I will not concern myself here with how long it will take for these sources of fuel to run out, but they will run out eventually, given any nonzero rate of consumption. I also will not concern myself with expected rates of consumption on future dates, or expected improvements in current technologies. Lastly, I will not discuss the environmental impact of any of these technologies. What I will look at is the current energy budget of the United States as of 2009, meaning the total quantity of energy, in Joules, used by the United States over the course of the year 2009. I will then look at some of the most promising current technologies for electricity production (as of 2010), that do not rely on the consumption of non-renewable fissile material. From there, I will look into what scale of these technologies would be needed in order to provide the United States with the amount of energy that it currently uses, without the use of nuclear fissile material or hydrocarbons. Lastly, I will discuss some of the difficulties in incorporating those technologies with our current infrastructure and usage patterns.
|Table 1: 2009 US Energy Consumption|
The United States energy consumption for 2009 is shown in Table 1. The numbers for the large, traditional energy sources in the top half of the table are taken from the 2010 BP Statistical Review Of World Energy.  They are quoted in units of million tons of oil equivalent (Mtoe). The survey states that 1 tonne of oil equivalent is roughly equal to 42 gigaJoules of energy, so one Mtoe is just 4.2 × 1016 Joules. The number for the newer "renewable" sources are from the US Department Of Energy.  These numbers have larger error bars on them (especially geothermal and biomass) since it is not always made clear what technologies are defined in each category. From this table we can see that hydro-electricity, solar, and wind only make up a small percentage (about 8%) of the total energy usage of the United States. The other 92% of energy comes from fuels which will at some point run out. Already we can see that going without these energy sources will be a tall order!
On of the main reasons the United States (and the rest of the world) relies on these sources so predominantly now is that people are good at using them; we've been using these sources for a long time, so the coal, oil, and natural gas we use are all relatively cheap to get out of the ground, and the engines that burn them are fairly efficient. But there is another very important reason the world uses these materials, one that isn't as obvious- that we can (relatively) easily control the rate at which we produce electricity with these fuels, with the exception of nuclear energy.
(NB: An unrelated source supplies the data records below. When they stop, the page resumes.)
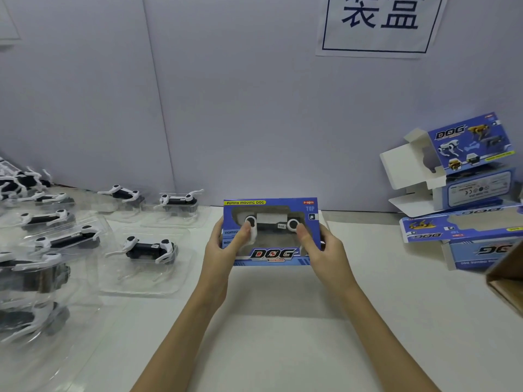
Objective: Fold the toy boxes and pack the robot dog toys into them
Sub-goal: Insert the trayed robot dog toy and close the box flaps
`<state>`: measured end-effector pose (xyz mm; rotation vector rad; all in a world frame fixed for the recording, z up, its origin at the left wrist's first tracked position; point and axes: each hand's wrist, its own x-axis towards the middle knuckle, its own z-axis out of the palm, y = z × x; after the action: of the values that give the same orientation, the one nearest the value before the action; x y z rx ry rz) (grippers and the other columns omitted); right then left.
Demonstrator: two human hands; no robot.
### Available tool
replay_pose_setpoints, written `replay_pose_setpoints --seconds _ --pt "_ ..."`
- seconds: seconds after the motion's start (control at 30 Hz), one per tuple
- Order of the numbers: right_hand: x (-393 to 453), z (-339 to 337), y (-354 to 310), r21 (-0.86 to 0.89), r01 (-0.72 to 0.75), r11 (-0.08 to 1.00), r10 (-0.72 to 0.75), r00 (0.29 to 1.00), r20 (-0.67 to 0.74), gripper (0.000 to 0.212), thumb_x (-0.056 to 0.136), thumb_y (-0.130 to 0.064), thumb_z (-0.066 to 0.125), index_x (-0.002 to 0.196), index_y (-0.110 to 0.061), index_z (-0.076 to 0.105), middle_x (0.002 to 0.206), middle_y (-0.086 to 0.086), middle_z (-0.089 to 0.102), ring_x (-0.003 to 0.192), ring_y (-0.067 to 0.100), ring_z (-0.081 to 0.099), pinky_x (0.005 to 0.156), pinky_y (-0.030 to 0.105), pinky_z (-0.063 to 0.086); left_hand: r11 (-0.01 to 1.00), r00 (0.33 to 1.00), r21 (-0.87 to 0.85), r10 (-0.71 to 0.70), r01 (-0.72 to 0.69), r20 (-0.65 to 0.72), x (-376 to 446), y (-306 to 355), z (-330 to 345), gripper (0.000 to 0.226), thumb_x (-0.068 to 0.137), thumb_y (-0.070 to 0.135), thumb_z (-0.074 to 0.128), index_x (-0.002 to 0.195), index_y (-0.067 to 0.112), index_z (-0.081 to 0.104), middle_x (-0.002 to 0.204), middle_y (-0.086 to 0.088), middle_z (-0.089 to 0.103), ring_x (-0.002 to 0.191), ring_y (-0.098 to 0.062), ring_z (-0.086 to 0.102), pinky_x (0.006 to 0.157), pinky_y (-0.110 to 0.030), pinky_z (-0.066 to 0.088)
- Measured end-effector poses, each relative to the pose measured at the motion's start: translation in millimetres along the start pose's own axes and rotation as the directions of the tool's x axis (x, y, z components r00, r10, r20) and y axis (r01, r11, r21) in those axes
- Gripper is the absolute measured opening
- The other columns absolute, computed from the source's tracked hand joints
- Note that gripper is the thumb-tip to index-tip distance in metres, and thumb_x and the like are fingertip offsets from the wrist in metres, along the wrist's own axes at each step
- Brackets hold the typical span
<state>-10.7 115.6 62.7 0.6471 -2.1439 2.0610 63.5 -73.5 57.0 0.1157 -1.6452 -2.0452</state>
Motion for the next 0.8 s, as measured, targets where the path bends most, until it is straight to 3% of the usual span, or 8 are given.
replay_pose_setpoints --seconds 0.07,0.13,0.27,0.43,0.53,0.63,0.73,0.8 --pt "-1.1 0.3 0.3 0.026 -0.010 1.000 0.011 0.999 -0.053 0.025 0.098 -0.053 0.058 0.104 -0.032 0.070 0.082 -0.007 0.073 0.084 0.014 0.072 0.070 0.023 0.057 0.999 0.999 0.001 -0.033 0.033 0.031 1.3 -0.2 2.5 0.068 0.077 0.057 0.080 0.137 0.032 0.060 0.125 0.001 0.075 0.115 -0.021 0.072 0.107 -0.046 0.048" --pt "-2.4 -0.9 0.1 0.030 -0.018 0.999 0.021 0.995 -0.094 0.033 0.094 -0.060 0.055 0.093 -0.029 0.068 0.070 -0.014 0.067 0.076 0.012 0.068 0.066 0.018 0.052 0.998 0.998 0.037 -0.052 0.051 0.032 1.8 -4.3 5.2 0.068 0.077 0.055 0.083 0.137 0.030 0.060 0.120 -0.001 0.076 0.107 -0.022 0.075 0.098 -0.040 0.054" --pt "3.4 -8.6 -3.2 0.096 -0.196 0.976 0.203 0.977 -0.071 0.053 0.094 -0.063 0.055 0.117 -0.017 0.068 0.099 0.004 0.078 0.096 0.027 0.074 0.085 0.041 0.057 0.993 0.993 -0.055 -0.106 0.104 -0.043 1.3 -9.3 2.5 0.048 0.084 0.046 0.080 0.126 0.025 0.071 0.112 -0.005 0.079 0.101 -0.021 0.076 0.082 -0.033 0.058" --pt "4.3 -15.6 -12.8 0.157 -0.324 0.933 0.311 0.945 0.099 0.077 0.074 -0.071 0.064 0.126 -0.014 0.062 0.100 0.016 0.078 0.082 0.023 0.078 0.061 0.026 0.059 0.984 0.991 -0.167 -0.082 0.063 -0.108 6.9 -1.4 -2.2 0.042 0.084 0.040 0.078 0.121 0.020 0.075 0.115 -0.002 0.078 0.097 -0.019 0.073 0.089 -0.029 0.051" --pt "3.8 -13.4 -11.8 0.201 -0.330 0.922 0.322 0.944 0.071 0.077 0.073 -0.067 0.069 0.123 -0.010 0.064 0.101 0.015 0.078 0.080 0.024 0.078 0.060 0.027 0.059 0.969 0.984 -0.229 -0.125 0.093 -0.130 7.2 -3.9 -0.9 0.059 0.078 0.047 0.079 0.130 0.021 0.064 0.110 -0.001 0.077 0.095 -0.018 0.073 0.093 -0.038 0.054" --pt "4.7 -13.4 -8.2 0.225 -0.351 0.909 0.350 0.936 0.045 0.075 0.069 -0.063 0.076 0.123 -0.013 0.060 0.102 0.017 0.076 0.079 0.024 0.078 0.061 0.033 0.062 0.956 0.976 -0.201 -0.217 0.213 0.001 4.5 -10.7 1.8 0.073 0.080 0.041 0.088 0.139 0.021 0.051 0.119 -0.010 0.076 0.108 -0.031 0.075 0.094 -0.053 0.060" --pt "4.9 -28.4 -9.2 0.104 -0.445 0.889 0.428 0.891 0.154 0.073 0.070 -0.070 0.077 0.117 -0.015 0.067 0.099 0.010 0.078 0.083 0.027 0.078 0.074 0.043 0.066 0.969 0.980 -0.153 -0.197 0.195 0.005 5.5 -15.3 0.6 0.071 0.079 0.030 0.090 0.140 0.020 0.055 0.116 -0.014 0.076 0.102 -0.037 0.075 0.083 -0.047 0.062" --pt "3.5 -43.0 -14.2 -0.090 -0.446 0.891 0.452 0.846 0.283 0.067 0.077 -0.075 0.073 0.107 -0.015 0.077 0.099 0.010 0.079 0.085 0.029 0.078 0.078 0.038 0.065 0.979 0.989 -0.146 -0.146 0.144 -0.001 8.6 -17.1 -4.2 0.060 0.079 0.030 0.086 0.135 0.024 0.064 0.114 -0.015 0.077 0.096 -0.034 0.076 0.071 -0.036 0.062"
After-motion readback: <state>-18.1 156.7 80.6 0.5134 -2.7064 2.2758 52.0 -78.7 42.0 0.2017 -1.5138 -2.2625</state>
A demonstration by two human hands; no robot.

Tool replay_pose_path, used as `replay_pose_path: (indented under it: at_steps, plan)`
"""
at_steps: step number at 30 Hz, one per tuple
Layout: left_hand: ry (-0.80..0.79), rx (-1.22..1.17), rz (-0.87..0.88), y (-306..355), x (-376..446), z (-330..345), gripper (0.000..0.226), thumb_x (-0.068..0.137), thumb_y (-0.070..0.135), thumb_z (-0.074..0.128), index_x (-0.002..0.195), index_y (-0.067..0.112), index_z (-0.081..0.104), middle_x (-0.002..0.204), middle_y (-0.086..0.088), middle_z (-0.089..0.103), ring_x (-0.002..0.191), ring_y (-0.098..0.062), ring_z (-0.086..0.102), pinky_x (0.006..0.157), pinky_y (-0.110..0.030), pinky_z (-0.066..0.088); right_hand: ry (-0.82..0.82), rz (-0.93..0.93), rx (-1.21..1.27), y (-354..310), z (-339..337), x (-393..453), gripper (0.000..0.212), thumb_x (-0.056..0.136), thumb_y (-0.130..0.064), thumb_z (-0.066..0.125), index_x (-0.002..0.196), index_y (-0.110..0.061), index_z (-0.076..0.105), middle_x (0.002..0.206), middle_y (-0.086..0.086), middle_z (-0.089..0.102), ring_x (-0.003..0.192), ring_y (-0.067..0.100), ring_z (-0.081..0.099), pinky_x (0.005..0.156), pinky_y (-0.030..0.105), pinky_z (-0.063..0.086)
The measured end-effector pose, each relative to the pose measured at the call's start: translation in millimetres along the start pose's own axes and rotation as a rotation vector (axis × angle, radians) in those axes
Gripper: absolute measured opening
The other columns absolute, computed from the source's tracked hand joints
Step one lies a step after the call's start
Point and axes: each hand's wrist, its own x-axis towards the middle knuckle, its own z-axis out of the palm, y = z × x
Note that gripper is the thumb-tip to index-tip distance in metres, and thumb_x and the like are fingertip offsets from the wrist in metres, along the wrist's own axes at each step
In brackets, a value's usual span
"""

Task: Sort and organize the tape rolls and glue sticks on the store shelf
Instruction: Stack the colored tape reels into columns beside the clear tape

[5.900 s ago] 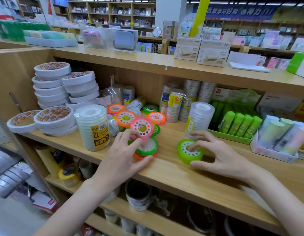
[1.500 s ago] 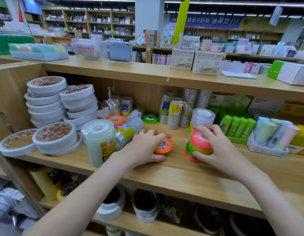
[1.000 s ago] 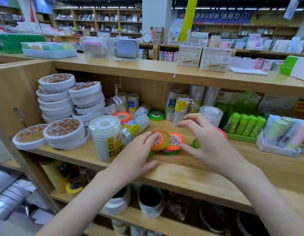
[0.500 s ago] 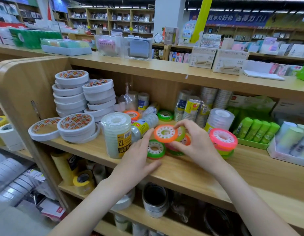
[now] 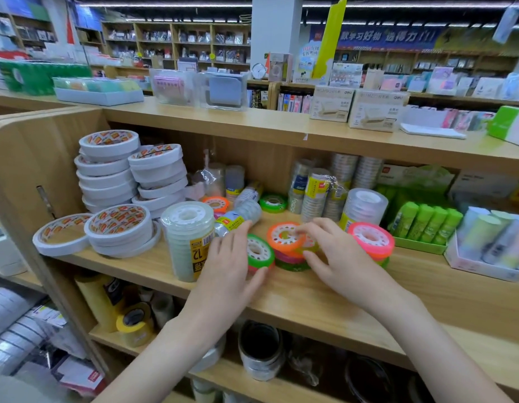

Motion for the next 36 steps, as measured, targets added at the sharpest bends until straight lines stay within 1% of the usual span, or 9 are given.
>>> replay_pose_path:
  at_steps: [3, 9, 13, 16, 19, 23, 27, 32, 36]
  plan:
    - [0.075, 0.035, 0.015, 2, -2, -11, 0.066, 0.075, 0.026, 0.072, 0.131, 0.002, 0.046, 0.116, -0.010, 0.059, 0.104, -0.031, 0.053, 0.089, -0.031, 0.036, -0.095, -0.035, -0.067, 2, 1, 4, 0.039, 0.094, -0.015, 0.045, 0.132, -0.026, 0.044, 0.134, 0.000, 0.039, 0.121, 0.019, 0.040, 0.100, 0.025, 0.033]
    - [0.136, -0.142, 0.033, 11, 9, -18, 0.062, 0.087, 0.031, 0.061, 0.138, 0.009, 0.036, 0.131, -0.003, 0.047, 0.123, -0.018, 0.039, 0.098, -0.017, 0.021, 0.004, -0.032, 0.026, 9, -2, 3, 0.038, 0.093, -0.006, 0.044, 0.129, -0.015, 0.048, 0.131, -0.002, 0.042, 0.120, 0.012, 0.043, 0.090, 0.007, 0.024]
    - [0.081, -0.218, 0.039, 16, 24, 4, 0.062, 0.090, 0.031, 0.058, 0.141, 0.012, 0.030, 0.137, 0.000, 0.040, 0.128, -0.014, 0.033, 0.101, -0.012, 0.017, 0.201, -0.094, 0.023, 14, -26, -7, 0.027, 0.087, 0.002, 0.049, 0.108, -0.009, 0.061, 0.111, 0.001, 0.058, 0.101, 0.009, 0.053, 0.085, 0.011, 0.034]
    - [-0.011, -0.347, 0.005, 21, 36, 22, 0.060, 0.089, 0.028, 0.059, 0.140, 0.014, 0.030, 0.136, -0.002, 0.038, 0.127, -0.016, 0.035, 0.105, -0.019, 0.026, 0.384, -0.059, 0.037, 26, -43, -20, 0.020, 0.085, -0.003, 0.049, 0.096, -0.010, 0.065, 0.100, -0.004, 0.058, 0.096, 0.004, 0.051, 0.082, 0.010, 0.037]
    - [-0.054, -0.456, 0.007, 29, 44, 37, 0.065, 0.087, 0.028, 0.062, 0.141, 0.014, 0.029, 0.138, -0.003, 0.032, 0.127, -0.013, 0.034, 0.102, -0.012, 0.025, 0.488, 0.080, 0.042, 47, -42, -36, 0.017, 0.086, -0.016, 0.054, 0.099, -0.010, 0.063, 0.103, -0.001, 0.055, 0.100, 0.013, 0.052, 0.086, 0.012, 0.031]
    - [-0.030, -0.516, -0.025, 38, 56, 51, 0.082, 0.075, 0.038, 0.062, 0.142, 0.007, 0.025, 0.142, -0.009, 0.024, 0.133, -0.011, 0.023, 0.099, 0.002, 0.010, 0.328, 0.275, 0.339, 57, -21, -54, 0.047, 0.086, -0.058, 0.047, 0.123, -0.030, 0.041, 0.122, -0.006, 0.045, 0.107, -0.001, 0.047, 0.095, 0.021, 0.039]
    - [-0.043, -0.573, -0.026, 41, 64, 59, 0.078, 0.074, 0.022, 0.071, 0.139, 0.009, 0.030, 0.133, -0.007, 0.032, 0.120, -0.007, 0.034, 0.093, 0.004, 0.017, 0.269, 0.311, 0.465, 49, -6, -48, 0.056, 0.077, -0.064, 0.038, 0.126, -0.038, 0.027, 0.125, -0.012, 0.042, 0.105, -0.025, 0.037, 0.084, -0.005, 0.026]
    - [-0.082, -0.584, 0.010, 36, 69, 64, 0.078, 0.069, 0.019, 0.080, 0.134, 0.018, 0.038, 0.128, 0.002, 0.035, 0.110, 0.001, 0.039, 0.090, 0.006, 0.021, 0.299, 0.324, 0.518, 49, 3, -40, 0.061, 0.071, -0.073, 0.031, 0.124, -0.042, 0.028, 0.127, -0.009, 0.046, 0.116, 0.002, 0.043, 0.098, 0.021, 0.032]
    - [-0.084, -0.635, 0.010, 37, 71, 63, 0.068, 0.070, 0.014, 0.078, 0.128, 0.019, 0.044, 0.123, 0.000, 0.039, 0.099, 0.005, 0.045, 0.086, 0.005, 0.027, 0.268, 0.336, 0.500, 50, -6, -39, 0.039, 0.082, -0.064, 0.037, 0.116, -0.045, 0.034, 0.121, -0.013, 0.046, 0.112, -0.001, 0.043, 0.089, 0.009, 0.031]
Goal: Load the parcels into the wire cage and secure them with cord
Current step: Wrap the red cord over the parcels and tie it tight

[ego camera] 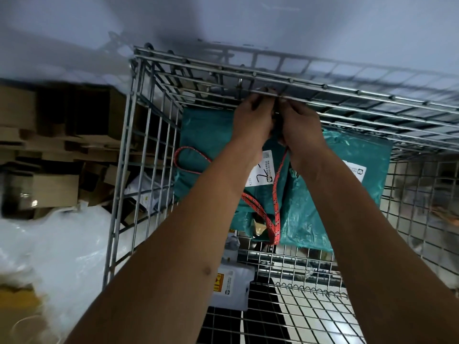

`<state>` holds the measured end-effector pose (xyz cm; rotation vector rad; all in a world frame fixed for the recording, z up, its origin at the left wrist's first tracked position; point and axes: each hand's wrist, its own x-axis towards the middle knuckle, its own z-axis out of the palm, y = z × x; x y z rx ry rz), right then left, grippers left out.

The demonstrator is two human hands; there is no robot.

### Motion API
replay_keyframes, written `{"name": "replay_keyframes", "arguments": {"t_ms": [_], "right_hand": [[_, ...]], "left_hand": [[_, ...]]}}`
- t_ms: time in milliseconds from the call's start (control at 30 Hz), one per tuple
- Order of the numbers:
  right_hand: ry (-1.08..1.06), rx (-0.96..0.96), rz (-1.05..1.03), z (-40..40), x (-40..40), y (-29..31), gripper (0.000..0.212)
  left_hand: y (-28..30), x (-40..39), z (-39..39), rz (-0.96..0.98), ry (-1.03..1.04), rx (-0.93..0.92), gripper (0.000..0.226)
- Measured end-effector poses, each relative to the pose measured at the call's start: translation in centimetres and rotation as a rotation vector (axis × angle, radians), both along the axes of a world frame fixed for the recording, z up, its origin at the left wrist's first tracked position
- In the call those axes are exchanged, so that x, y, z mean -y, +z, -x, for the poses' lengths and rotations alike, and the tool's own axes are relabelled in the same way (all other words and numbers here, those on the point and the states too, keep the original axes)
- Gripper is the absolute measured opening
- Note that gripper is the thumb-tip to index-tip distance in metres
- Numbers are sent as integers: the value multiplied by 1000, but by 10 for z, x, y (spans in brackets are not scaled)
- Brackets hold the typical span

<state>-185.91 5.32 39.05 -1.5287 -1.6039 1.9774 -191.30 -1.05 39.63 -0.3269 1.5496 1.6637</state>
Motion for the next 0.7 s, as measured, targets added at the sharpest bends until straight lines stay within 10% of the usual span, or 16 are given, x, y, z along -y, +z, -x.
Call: {"name": "replay_keyframes", "arguments": {"t_ms": [433,700], "right_hand": [[-62,-18,-7,-6,10,13,12],[34,140,-80,-78,20,10,8]], "left_hand": [[12,24,-28,-70,505,90,13],[67,178,-127,263,272,16,16]]}}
The way the United States' electricity needs are largely met is by providing a certain baseline amount of energy with fairly constant supplies of nuclear energy (nuclear energy is hard to turn on and off quickly) and by providing most other electricity by burning a combination of coal, oil, and natural gas. This is largely because energy usage fluctuates wildly over the course of a day, and it is fairly easy to turn turbines on and off at relatively short notice. That way, when more energy is needed, turbines can be turned on, and when the usage demands drop back down, those same turbines can be easily turned off. As I will soon discuss, that's not so easy to do with energy sources like solar and wind power, which come and go as they please, and often have peak production patterns which run opposite to usage patterns.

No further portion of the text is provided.